§ What needs to be done: When you return the data, keep every line exactly as it is and leave out the pictures.

§ Recorded data:
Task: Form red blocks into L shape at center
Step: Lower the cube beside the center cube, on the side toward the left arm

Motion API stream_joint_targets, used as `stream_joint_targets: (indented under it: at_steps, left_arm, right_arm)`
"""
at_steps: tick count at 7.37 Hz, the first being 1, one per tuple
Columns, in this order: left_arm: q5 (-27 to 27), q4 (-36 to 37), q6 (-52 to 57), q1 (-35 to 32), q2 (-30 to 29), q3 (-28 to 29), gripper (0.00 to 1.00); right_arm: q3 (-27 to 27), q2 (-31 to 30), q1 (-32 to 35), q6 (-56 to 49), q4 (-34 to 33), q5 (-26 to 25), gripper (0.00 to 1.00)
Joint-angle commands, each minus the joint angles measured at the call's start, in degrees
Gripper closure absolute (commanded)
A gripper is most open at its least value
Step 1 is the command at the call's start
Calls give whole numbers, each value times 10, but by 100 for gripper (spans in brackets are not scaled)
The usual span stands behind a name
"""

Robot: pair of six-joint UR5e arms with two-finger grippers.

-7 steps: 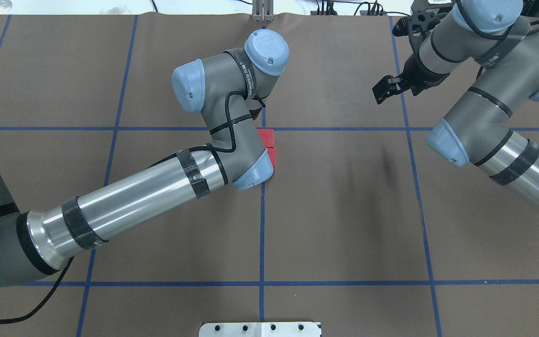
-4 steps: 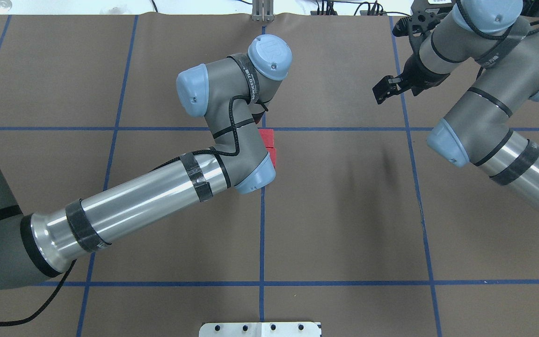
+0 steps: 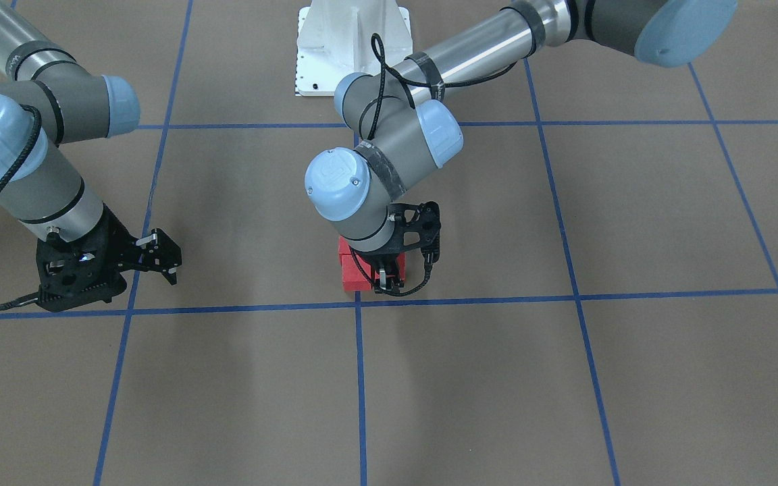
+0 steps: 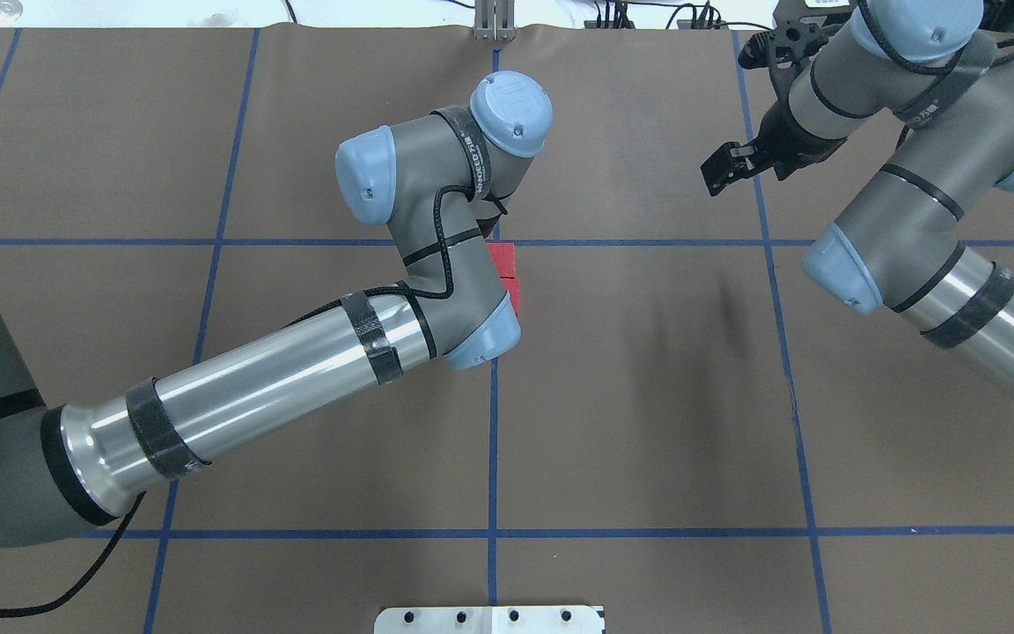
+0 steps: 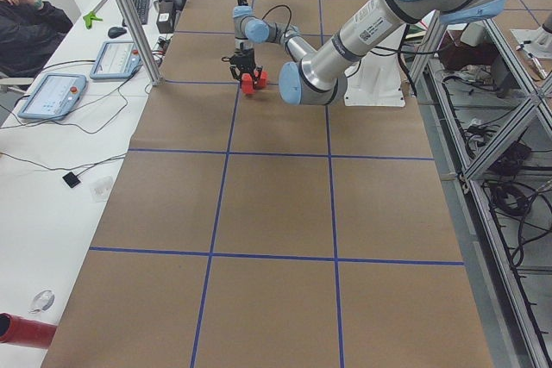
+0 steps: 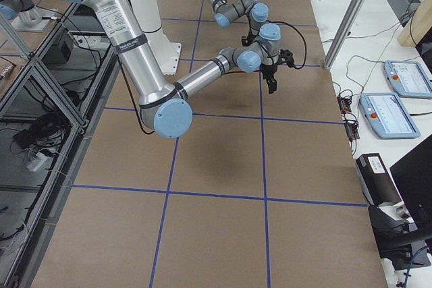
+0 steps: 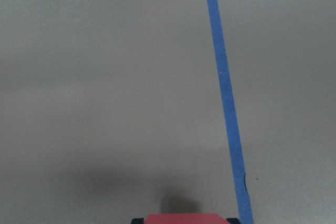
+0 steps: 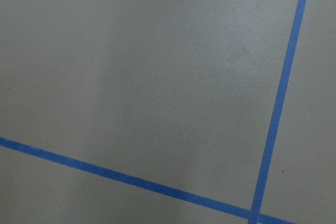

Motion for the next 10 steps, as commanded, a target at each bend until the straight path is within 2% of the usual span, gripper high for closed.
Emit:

§ Result:
Task: Form red blocks into L shape at center
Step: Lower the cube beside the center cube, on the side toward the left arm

Motion API stream_joint_targets, used as `stream_joint_targets: (indented under it: at_steps, left_arm, right_arm)`
"""
at_steps: tick count at 7.37 Hz, the first being 1, one per tuple
Columns, in this order: left_arm: q5 (-27 to 27), q4 (-36 to 37), q6 (-52 to 57), q1 (-35 to 32), q2 (-30 to 29), q3 (-28 to 29), gripper (0.00 to 1.00); right_arm: q3 (-27 to 27), q2 (-31 to 30), q1 (-32 to 35), q6 (-56 to 49), q4 (-34 to 33), q5 (-26 to 25), gripper (0.00 to 1.00)
Joint-angle commands, each minus the joint angles measured at the call's start, in degrees
Gripper closure absolute (commanded)
A gripper is most open at its least value
Step 1 is the command at the call's start
Calls give whole numbers, each value times 10, but by 100 for gripper (spans in brackets are not scaled)
The usual span stands behind a name
"""

Robot: pair of six-joint UR5e arms with two-finger grippers.

-7 steps: 
-4 steps: 
+0 steps: 
+0 steps: 
+0 steps: 
+0 steps: 
+0 steps: 
+0 steps: 

Motion for the next 10 steps, as commanded, a target at each bend until the straight path is within 2% of the usual span, gripper high for closed.
Emit:

With this, the answer is complete.